If, over the next few weeks, you see someone sitting in a coffee shop staring at nothing and muttering about how to get rid of a body or what would happen if cats could time-travel by sneezing, do not be alarmed. It’s novel-writing time again.
November is National Novel Writing Month (NaNoWriMo). It began in 1999 when freelance writer Chris Baty became frustrated at his inability to finish or even begin writing a novel. To force himself to sit down and write something, anything, he enlisted 20 friends for an impossible dare: hammer out a 50,000-word novel in 30 days.
It didn’t have to be well plotted, edited, or even very good. It just had to get written, and by that lofty criterion six participants (including Baty) managed it via massive quantities of caffeine, encouragement, and dogged perseverance.
Word spread. Media coverage, word of mouth, and that enclave of frustrated writers, the Internet, helped the number of dedicated literary masochists rise dramatically. This year 25,000 people are expected to sign up and thereby abandon social life, regular hygiene and workplace productivity to achieve the lifelong dream of becoming a really bad novelist.
That’s a dream I share, and so last year I dove right in. How tough could it be? Crank out 1,667 words a day, no sweat.
By the end of the first week I was indeed starting to sweat, more or less continually.
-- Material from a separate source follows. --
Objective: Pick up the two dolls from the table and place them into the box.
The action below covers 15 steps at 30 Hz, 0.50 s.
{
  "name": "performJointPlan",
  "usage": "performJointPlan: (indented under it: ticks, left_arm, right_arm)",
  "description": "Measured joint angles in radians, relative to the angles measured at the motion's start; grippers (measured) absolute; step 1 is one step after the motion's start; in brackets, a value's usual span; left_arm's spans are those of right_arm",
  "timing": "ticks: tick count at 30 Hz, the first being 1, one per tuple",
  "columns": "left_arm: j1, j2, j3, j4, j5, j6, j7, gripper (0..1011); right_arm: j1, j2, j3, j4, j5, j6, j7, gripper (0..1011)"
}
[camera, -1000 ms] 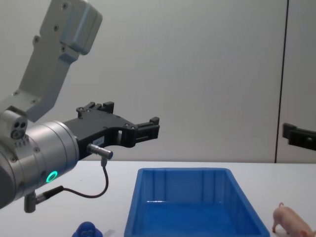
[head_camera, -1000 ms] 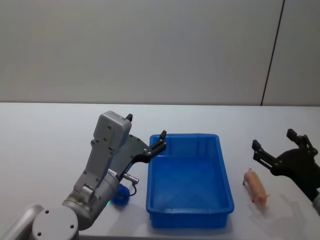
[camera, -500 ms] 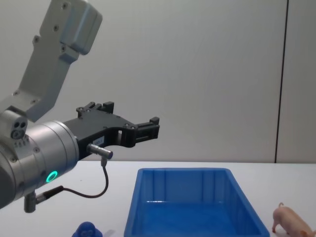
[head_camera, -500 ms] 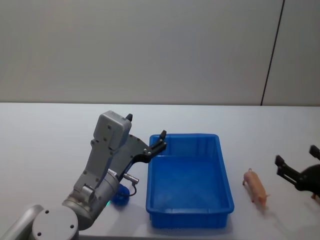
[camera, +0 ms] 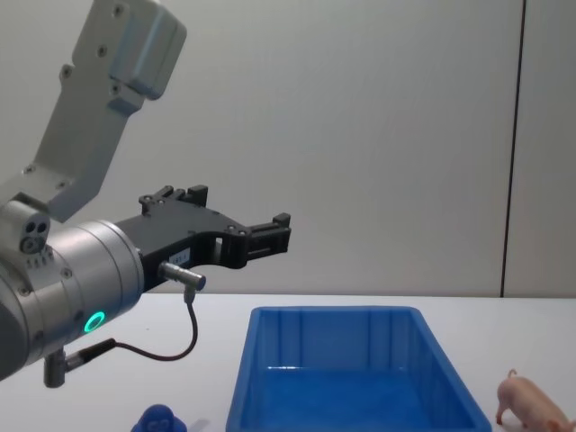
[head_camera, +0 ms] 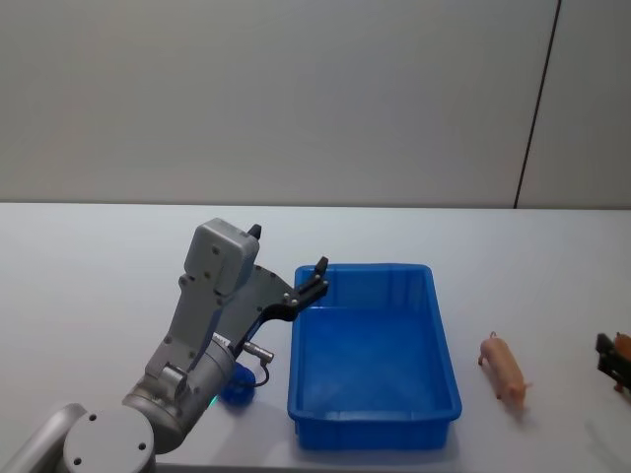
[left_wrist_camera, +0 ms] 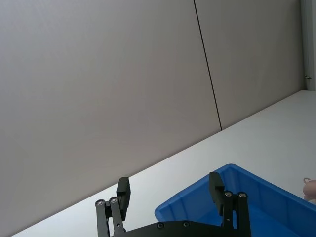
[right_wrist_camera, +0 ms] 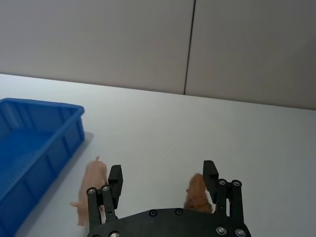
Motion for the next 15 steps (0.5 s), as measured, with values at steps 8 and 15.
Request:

By the third week I was twitching and beginning to hallucinate that giant keyboards were trying to drown me in Mountain Dew and drag me off to the Writing Mines. A friend and coworker was also a ‘WriMo’ that year and she persisted in gleefully e-mailing me hourly with her obviously inflated word count. Somehow, I knew, she was sneaking into my brain at night and treacherously stealing armloads of words.
I crossed the 50,000-word finish line on November 30 with half an hour to spare, although I’m not proud of how I did it — I decided my main character was suffering from traumatic flashbacks and I copied the entire first chapter over again.
This year I’ll be ready. All those years of shamelessly padding school essays have not been wasted, and I’ll be using these techniques as I confidently sit down at 12:01 November 1st.
— Never use contractions or acronyms. If space aliens are using their forehead lasers to destroy teams of bikini-clad supermodel scientists, have them explain that ‘laser’ stands for Light Amplification by Stimulated Emission of Radiation with every shot, right up until the fighter pilots from National Aeronautics & Space Administration blasts them.
— Devise a protagonist with interesting quirks, such as the obsessive habit of reciting Kipling’s “Gunga Din” — 573 words, including annotations — during times of stress. This can really up the old word count, especially if they stutter.
— Ninjas, ninjas, ninjas.
— Famous quotes can jazz up a book. Consider starting each chapter with a relevant Shakespearean play.
— If you write anything at all in November, use it in your book. Anything. Shopping lists, business memos, petitions for constitutional amendments, ransom notes, anything. Copy all of your unwanted e-mail and give it a chapter title.
— Public record government documents can add odd bits of randomness to your plot. Say, for example, bill H. Con. Res. 13, ‘Recognizing the importance of blues music, and for other purposes,’ introduced in this year’s Congress, which provides a fast 425 words and an increased appreciation for what politicians do all day.
There’s still time to sign up. There’s no fee, no obligation, no penalties for failure. Only the thrill of creativity, the heady joy that comes from realizing you’re actually writing a novel, the cathartic blowout party afterwards, and bragging rights forever. But the real reason I urge you to sign up is simpler than that.
Misery loves company, and I don’t want to get dragged to the Writing Mines alone.